• _Work instructions_
Output the data below exactly, down to the last character.

• _Exercise data_
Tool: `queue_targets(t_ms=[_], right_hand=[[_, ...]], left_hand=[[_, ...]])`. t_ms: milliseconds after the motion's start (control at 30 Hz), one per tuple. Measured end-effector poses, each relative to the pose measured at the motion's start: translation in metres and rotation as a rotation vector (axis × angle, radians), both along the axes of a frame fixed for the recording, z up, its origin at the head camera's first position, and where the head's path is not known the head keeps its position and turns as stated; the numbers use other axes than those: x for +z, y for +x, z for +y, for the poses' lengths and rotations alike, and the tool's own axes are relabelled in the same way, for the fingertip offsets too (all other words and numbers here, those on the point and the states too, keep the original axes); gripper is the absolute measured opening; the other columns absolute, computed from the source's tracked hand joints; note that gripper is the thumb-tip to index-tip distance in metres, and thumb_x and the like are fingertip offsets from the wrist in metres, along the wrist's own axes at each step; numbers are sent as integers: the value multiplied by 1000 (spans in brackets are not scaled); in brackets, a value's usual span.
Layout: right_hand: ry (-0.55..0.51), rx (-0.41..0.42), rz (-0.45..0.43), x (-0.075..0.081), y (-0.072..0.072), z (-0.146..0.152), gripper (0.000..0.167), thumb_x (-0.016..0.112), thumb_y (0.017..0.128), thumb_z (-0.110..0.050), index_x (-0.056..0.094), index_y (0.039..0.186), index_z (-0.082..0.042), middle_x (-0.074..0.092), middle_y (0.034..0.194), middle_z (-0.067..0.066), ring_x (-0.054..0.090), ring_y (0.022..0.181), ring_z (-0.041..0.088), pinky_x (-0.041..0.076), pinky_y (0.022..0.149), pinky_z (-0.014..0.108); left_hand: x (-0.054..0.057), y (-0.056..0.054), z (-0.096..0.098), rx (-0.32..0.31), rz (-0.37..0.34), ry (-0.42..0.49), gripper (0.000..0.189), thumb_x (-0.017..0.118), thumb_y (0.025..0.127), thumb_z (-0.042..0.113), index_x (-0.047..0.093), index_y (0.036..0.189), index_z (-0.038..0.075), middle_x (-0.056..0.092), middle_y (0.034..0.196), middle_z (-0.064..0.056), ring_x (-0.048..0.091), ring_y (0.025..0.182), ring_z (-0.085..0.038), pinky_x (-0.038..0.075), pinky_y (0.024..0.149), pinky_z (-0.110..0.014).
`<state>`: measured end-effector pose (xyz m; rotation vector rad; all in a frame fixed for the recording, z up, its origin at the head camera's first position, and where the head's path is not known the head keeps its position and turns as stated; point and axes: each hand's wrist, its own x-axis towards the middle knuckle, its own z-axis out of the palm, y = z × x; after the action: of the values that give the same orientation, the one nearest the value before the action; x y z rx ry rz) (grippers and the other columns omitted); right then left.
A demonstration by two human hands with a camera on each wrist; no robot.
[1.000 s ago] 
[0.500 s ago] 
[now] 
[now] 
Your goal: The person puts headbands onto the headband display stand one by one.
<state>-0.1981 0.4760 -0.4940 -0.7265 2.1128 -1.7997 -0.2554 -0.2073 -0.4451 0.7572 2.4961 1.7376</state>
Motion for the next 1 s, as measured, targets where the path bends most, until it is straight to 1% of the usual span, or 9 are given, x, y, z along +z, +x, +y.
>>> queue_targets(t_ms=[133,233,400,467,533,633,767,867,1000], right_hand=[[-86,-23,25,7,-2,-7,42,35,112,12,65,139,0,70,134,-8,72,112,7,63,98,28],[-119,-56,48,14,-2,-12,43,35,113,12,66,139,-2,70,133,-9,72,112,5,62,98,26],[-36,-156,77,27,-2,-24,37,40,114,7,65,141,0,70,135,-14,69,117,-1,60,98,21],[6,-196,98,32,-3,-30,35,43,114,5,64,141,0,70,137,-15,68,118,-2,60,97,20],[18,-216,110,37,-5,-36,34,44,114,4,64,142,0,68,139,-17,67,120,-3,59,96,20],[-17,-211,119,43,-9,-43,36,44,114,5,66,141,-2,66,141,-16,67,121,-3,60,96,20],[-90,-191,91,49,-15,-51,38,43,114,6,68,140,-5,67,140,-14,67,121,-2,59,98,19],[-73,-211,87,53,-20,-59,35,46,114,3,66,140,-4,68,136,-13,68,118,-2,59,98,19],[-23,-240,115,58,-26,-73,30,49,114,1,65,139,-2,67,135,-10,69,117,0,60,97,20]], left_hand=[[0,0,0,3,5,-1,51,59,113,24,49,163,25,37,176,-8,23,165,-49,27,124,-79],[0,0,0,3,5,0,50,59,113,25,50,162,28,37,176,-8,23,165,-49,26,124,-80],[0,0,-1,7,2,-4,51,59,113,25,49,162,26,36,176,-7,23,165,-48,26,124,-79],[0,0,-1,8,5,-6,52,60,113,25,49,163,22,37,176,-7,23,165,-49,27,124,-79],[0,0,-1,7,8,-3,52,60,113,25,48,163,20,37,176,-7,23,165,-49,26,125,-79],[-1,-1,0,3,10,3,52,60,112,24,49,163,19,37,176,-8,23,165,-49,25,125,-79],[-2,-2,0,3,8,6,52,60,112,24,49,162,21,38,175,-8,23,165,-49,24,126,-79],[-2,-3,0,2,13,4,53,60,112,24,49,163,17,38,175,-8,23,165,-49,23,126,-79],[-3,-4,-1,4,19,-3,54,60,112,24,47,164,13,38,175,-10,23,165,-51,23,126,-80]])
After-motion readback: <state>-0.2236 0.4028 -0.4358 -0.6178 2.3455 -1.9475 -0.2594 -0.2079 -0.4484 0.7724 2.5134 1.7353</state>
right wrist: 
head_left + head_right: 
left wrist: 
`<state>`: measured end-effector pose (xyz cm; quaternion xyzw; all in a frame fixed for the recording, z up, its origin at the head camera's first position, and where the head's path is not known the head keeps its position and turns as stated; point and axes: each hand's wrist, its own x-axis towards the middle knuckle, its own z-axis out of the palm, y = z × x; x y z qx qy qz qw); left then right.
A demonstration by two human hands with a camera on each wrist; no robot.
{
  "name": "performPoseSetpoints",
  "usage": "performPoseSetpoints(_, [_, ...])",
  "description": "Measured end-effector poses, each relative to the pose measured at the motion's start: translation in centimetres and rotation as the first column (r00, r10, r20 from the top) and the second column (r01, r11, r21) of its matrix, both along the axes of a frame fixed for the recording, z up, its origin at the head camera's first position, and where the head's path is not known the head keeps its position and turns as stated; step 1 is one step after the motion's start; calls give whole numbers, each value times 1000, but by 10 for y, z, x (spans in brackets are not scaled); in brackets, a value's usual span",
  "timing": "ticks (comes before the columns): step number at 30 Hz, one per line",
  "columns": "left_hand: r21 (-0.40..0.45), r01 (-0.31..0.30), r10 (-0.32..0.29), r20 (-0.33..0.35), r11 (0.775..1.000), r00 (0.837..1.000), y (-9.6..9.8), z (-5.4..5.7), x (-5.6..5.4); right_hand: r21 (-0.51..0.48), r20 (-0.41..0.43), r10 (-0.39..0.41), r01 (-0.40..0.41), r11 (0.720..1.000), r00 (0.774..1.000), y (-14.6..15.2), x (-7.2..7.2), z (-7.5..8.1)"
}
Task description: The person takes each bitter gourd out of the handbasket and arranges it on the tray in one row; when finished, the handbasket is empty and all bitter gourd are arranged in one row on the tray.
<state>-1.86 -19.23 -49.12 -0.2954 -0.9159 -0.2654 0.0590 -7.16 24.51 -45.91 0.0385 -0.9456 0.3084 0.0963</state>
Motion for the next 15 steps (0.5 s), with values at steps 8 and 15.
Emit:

• _Task response_
Tool: `queue_targets(t_ms=[_], right_hand=[[_, ...]], left_hand=[[_, ...]])`. t_ms: milliseconds after the motion's start (control at 30 Hz), one per tuple. Measured end-effector poses, each relative to the pose measured at the motion's start: translation in metres and rotation as a rotation vector (axis × angle, radians), both along the axes of a frame fixed for the recording, z up, its origin at the head camera's first position, and where the head's path is not known the head keeps its position and turns as stated; the numbers use other axes than those: x for +z, y for +x, z for +y, for the poses' lengths and rotations alike, and the tool's own axes are relabelled in the same way, for the fingertip offsets too (all other words and numbers here, those on the point and the states too, keep the original axes); gripper is the absolute measured opening; the other columns absolute, computed from the source's tracked hand joints; note that gripper is the thumb-tip to index-tip distance in metres, and thumb_x and the like are fingertip offsets from the wrist in metres, along the wrist's own axes at each step; numbers are sent as integers: the value multiplied by 1000 (spans in brackets are not scaled); in brackets, a value's usual span.
Layout: right_hand: ry (-0.55..0.51), rx (-0.41..0.42), rz (-0.45..0.43), x (-0.075..0.081), y (-0.072..0.072), z (-0.146..0.152), gripper (0.000..0.167), thumb_x (-0.016..0.112), thumb_y (0.017..0.128), thumb_z (-0.110..0.050), index_x (-0.056..0.094), index_y (0.039..0.186), index_z (-0.082..0.042), middle_x (-0.074..0.092), middle_y (0.034..0.194), middle_z (-0.067..0.066), ring_x (-0.054..0.090), ring_y (0.022..0.181), ring_z (-0.041..0.088), pinky_x (-0.041..0.076), pinky_y (0.022..0.149), pinky_z (-0.014..0.108); left_hand: x (-0.054..0.057), y (-0.056..0.054), z (-0.096..0.098), rx (-0.32..0.31), rz (-0.37..0.34), ry (-0.42..0.49), gripper (0.000..0.189), thumb_x (-0.017..0.118), thumb_y (0.025..0.127), thumb_z (-0.042..0.113), index_x (-0.047..0.093), index_y (0.036..0.189), index_z (-0.038..0.075), middle_x (-0.056..0.092), middle_y (0.034..0.196), middle_z (-0.064..0.056), ring_x (-0.048..0.091), ring_y (0.025..0.182), ring_z (-0.085..0.038), pinky_x (-0.038..0.075), pinky_y (0.024..0.149), pinky_z (-0.110..0.014).
`<state>`: measured end-effector pose (xyz m; rotation vector rad; all in a frame fixed for the recording, z up, its origin at the head camera's first position, and where the head's path is not known the head keeps its position and turns as stated; point and axes: each hand's wrist, its own x-axis towards the middle knuckle, its own z-axis out of the palm, y = z × x; after the action: of the values that give the same orientation, the one nearest the value before the action; x y z rx ry rz) (grippers and the other columns omitted); right then left.
A demonstration by two human hands with a camera on each wrist; no robot.
[1.000 s ago] 
[0.500 s ago] 
[now] 
[now] 
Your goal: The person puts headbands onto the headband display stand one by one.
<state>-0.1981 0.4760 -0.4940 -0.7265 2.1128 -1.7997 -0.2554 -0.2073 -0.4451 0.7572 2.4961 1.7376</state>
Motion for the next 1 s, as measured, targets where the path bends most, until it is straight to 1% of the usual span, or 9 are given, x, y, z along +z, +x, +y.
>>> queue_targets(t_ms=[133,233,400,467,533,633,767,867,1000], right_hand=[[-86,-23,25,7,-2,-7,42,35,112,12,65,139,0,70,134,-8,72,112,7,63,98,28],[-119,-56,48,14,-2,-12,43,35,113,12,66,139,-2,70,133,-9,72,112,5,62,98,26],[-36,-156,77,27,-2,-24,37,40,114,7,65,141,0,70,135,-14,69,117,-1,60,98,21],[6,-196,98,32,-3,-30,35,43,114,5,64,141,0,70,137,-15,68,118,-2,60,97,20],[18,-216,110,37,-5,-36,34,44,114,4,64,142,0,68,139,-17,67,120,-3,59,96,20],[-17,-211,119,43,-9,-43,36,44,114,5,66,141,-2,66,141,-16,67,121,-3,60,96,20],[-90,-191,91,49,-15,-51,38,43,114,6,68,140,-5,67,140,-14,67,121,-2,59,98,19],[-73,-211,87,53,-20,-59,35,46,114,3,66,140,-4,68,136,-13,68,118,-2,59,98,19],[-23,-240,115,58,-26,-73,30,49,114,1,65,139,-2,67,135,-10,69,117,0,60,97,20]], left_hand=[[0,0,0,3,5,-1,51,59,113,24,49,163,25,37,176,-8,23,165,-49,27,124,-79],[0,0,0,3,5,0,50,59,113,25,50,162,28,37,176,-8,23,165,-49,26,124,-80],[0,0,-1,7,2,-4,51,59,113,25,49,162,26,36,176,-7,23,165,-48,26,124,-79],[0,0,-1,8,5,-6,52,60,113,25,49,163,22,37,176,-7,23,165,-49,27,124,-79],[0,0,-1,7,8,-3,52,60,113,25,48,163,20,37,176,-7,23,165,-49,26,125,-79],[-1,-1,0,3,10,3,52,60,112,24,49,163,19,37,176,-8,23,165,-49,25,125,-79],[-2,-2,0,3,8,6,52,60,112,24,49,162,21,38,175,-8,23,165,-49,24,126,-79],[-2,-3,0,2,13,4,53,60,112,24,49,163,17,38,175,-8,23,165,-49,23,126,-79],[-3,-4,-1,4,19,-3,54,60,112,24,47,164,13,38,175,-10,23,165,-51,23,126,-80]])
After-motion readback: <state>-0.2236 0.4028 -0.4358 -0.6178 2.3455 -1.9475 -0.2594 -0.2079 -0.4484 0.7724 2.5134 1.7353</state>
right wrist: 
head_left + head_right: 
left wrist: 
`<state>`: measured end-effector pose (xyz cm; quaternion xyzw; all in a frame fixed for the recording, z up, its origin at the head camera's first position, and where the head's path is not known the head keeps its position and turns as stated; point and axes: each hand's wrist, its own x-axis towards the middle knuckle, its own z-axis out of the palm, y = z × x; x y z qx qy qz qw); left then right.
A demonstration by two human hands with a camera on each wrist; no robot.
{
  "name": "performPoseSetpoints",
  "usage": "performPoseSetpoints(_, [_, ...])",
  "description": "Measured end-effector poses, each relative to the pose measured at the motion's start: translation in centimetres and rotation as the first column (r00, r10, r20 from the top) and the second column (r01, r11, r21) of its matrix, both along the axes of a frame fixed for the recording, z up, its origin at the head camera's first position, and where the head's path is not known the head keeps its position and turns as stated; step 1 is one step after the motion's start; calls give whole numbers, each value times 1000, but by 10 for y, z, x (spans in brackets are not scaled); in brackets, a value's usual span",
  "timing": "ticks (comes before the columns): step number at 30 Hz, one per line",
  "columns": "left_hand: r21 (-0.40..0.45), r01 (-0.31..0.30), r10 (-0.32..0.29), r20 (-0.33..0.35), r11 (0.775..1.000), r00 (0.837..1.000), y (-9.6..9.8), z (-5.4..5.7), x (-5.6..5.4); right_hand: r21 (-0.51..0.48), r20 (-0.41..0.43), r10 (-0.39..0.41), r01 (-0.40..0.41), r11 (0.720..1.000), r00 (0.774..1.000), y (-14.6..15.2), x (-7.2..7.2), z (-7.5..8.1)"
}
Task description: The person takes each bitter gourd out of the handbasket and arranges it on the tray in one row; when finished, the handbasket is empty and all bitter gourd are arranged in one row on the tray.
<state>-1.86 -19.23 -49.12 -0.2954 -0.9159 -0.2654 0.0590 -7.16 24.51 -45.91 0.0385 -0.9456 0.3084 0.0963</state>
Motion for the next 15 steps (0.5 s), with values at steps 8 and 15.
Emit:

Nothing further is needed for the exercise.